I was also informed that I can set up a photo booth for couples portraits. The couples will have the option to order prints if they want and all profit goes to yours truly.

I won't have to setup backgrounds, etc. as they'll have decor to be used as the background. There are probably about 300 couples or more that will be in attendance...My question is, how much is a reasonable price for prints? I'll be getting these printed (8x10s) and shipping them out myself. Regarding the shoot, once I get the initial setup down, I'll basically be making minor adjustments and snapping away.

I'd like to find a balance to maximize quantity sold & profit margin but I don't have any frame of reference for how much people would willingly pay for a quality 8x10. I was initially thinking $20-25 shipped but my cheapskate wife thinks that is too high...

Thoughts?

(Also, I know that the typical response is "If you have to ask you're not ready..." and "Figure out your costs and work backwards..." but this case is a bit different because I don't have any "overhead" since my costs are covered...Basically, everything is profit...I just don't want to charge like $10 and be leaving a lot of $$$ on the table.)

Thanks in advance!


----------



## tirediron (Dec 23, 2014)

IMO, this is also different because it's a "captive" audience of fellow church-members.  I understand you don't have a set pricing structure, but you do need to figure out your hard costs:  Per-print price, shipping, etc.  Also determine whether there are any insurance issues (if the venue is owned by a third party and you are working "professionally" this is a potential concern).  

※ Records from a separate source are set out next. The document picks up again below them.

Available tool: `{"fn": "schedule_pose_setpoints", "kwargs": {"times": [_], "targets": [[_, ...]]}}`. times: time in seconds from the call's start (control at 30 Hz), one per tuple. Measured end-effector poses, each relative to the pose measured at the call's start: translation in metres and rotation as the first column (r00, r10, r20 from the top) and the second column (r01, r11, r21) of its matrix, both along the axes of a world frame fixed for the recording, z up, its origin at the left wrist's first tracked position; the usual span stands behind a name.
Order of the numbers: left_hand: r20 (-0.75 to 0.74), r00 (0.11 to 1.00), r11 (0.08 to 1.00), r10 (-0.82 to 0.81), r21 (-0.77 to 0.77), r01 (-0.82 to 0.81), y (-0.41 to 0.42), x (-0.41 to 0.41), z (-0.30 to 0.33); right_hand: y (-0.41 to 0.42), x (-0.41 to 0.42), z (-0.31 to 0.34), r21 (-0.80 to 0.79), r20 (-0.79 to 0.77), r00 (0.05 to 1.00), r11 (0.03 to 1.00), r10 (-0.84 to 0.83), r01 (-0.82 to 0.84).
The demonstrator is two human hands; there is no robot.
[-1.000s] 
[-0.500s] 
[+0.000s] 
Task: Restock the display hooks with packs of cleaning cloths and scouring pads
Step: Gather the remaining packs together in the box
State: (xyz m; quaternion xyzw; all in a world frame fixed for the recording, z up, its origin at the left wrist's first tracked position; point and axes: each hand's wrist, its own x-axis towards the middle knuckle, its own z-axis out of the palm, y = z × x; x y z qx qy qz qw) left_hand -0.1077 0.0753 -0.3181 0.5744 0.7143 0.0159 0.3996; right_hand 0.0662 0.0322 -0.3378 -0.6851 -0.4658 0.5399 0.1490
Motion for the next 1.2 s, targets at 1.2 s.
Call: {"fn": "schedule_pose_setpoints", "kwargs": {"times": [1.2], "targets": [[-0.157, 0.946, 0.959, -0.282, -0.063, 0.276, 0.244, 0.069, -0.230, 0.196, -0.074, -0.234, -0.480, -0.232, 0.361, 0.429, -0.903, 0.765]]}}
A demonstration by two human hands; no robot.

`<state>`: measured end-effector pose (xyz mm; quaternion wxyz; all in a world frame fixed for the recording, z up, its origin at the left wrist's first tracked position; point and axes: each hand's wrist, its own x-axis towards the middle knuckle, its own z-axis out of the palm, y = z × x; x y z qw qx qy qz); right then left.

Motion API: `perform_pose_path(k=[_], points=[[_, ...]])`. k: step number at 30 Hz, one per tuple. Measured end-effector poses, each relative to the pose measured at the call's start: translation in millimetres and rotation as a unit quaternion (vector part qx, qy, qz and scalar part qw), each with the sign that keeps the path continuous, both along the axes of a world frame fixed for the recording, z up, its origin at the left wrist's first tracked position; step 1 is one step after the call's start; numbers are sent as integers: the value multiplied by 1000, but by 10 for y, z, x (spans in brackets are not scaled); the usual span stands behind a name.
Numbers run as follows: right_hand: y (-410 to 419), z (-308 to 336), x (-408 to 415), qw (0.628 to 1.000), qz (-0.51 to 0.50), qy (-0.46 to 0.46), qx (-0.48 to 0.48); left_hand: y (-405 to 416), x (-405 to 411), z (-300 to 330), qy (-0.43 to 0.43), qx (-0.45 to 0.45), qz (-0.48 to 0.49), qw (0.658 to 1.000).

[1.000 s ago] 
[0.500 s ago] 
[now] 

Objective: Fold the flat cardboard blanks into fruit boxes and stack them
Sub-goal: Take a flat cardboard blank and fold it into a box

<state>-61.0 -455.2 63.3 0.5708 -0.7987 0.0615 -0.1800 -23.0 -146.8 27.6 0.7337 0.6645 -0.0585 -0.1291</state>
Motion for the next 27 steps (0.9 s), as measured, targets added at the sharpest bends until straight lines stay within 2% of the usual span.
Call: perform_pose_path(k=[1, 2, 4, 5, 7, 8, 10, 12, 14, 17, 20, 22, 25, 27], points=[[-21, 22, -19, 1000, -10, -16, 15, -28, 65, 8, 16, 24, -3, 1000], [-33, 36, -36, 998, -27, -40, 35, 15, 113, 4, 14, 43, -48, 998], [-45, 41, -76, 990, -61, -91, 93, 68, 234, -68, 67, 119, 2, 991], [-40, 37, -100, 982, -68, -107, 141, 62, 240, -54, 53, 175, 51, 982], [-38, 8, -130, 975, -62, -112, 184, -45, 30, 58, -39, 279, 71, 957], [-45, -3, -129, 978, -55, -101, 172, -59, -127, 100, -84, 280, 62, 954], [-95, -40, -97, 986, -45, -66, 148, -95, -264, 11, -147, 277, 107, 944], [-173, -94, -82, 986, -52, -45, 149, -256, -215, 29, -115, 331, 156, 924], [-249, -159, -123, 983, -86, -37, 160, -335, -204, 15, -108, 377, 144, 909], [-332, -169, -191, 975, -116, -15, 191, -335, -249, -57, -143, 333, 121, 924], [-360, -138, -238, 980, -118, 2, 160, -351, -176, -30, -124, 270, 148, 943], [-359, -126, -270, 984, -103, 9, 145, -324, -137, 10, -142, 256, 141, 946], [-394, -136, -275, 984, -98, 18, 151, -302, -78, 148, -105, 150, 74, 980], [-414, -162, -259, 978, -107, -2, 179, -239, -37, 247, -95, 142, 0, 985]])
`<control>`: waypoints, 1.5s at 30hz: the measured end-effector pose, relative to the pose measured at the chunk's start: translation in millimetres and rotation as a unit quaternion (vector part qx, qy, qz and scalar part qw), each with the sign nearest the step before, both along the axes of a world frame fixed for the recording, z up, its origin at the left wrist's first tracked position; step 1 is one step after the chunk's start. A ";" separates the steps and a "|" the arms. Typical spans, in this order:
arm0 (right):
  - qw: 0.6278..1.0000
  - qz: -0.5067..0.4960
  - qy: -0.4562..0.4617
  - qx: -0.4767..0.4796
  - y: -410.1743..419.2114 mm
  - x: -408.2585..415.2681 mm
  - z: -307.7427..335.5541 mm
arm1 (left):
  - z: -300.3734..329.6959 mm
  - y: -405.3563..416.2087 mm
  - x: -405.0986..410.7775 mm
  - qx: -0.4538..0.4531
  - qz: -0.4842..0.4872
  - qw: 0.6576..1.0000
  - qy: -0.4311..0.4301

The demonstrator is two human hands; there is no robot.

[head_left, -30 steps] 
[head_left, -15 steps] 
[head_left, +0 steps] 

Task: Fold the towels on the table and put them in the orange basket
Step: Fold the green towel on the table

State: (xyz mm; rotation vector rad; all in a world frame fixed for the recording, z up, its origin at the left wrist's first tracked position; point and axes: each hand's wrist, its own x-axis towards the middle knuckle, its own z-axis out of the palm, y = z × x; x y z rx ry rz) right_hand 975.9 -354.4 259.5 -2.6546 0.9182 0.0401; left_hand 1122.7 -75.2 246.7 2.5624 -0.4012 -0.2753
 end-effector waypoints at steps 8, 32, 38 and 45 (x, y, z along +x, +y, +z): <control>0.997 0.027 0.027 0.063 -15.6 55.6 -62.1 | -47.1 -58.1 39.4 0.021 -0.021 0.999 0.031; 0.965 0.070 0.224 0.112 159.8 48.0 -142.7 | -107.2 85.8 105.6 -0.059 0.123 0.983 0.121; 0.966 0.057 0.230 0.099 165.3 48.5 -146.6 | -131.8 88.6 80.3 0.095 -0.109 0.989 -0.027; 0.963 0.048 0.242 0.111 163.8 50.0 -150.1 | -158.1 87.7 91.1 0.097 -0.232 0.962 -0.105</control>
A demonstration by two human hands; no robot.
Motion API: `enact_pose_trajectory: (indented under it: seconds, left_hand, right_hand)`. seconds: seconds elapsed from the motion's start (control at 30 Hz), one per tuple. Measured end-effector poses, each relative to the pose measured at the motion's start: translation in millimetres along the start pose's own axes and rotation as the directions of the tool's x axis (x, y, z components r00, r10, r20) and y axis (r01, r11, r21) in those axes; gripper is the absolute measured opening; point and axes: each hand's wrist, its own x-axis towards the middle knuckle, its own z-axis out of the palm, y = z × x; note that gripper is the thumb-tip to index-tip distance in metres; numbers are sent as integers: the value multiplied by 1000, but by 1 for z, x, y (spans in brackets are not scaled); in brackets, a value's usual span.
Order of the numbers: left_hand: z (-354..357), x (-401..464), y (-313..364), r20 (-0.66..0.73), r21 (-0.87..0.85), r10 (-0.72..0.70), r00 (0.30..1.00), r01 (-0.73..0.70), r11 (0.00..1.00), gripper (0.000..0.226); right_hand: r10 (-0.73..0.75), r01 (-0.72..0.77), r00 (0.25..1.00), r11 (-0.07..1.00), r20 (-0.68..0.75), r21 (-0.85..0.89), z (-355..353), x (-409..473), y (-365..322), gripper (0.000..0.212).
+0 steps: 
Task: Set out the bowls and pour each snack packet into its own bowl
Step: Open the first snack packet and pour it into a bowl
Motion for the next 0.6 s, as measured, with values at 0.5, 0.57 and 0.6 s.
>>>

Based on the sheer number and the other circumstances, I would say $25.00 + shipping for an 8x10 is reasonable, and maybe a 10-15% discount if someone wants additional prints.


----------



## MichaelHenson (Dec 23, 2014)

tirediron said:


> IMO, this is also different because it's a "captive" audience of fellow church-members.  I understand you don't have a set pricing structure, but you do need to figure out your hard costs:  Per-print price, shipping, etc.  Also determine whether there are any insurance issues (if the venue is owned by a third party and you are working "professionally" this is a potential concern).
> 
> Based on the sheer number and the other circumstances, I would say $25.00 + shipping for an 8x10 is reasonable, and maybe a 10-15% discount if someone wants additional prints.



I agree regarding pricing and what little overhead I will have (cost of prints, shipping, etc.). I don't see those costs being incredibly high and even by ridiculously liberal estimates I can see myself making over $20 per print at $25 + shipping...That basically answers my question. Don't want to overcharge but don't want to leave money on the table...


----------



## SquarePeg (Dec 24, 2014)

I guess you'll have to use your profits to take your wife away for another weekend when you won't be working!


----------



## MichaelHenson (Dec 24, 2014)

Ha! The photo booth will only be an hour or so on one night. The rest of the shots will be captured as we go thru our day. She is so used to me having a camera now she probably won't even notice...


----------



## KmH (Dec 24, 2014)

An 8x10 C-print on E surface paper made by Mpix is $2.09. $2.85 if you order Lustre coating for fingerprint and UV protection. The Lustre coating also adds a bit of sheen to E surface C-print paper.
Mpix will charge you shipping once if you have all the prints sent to you. You would have to repackage each order and pay to ship to your customer.
I got my packaging supplies from Uline
Mpix will drop ship, but then you have to place each of your customers orders separately.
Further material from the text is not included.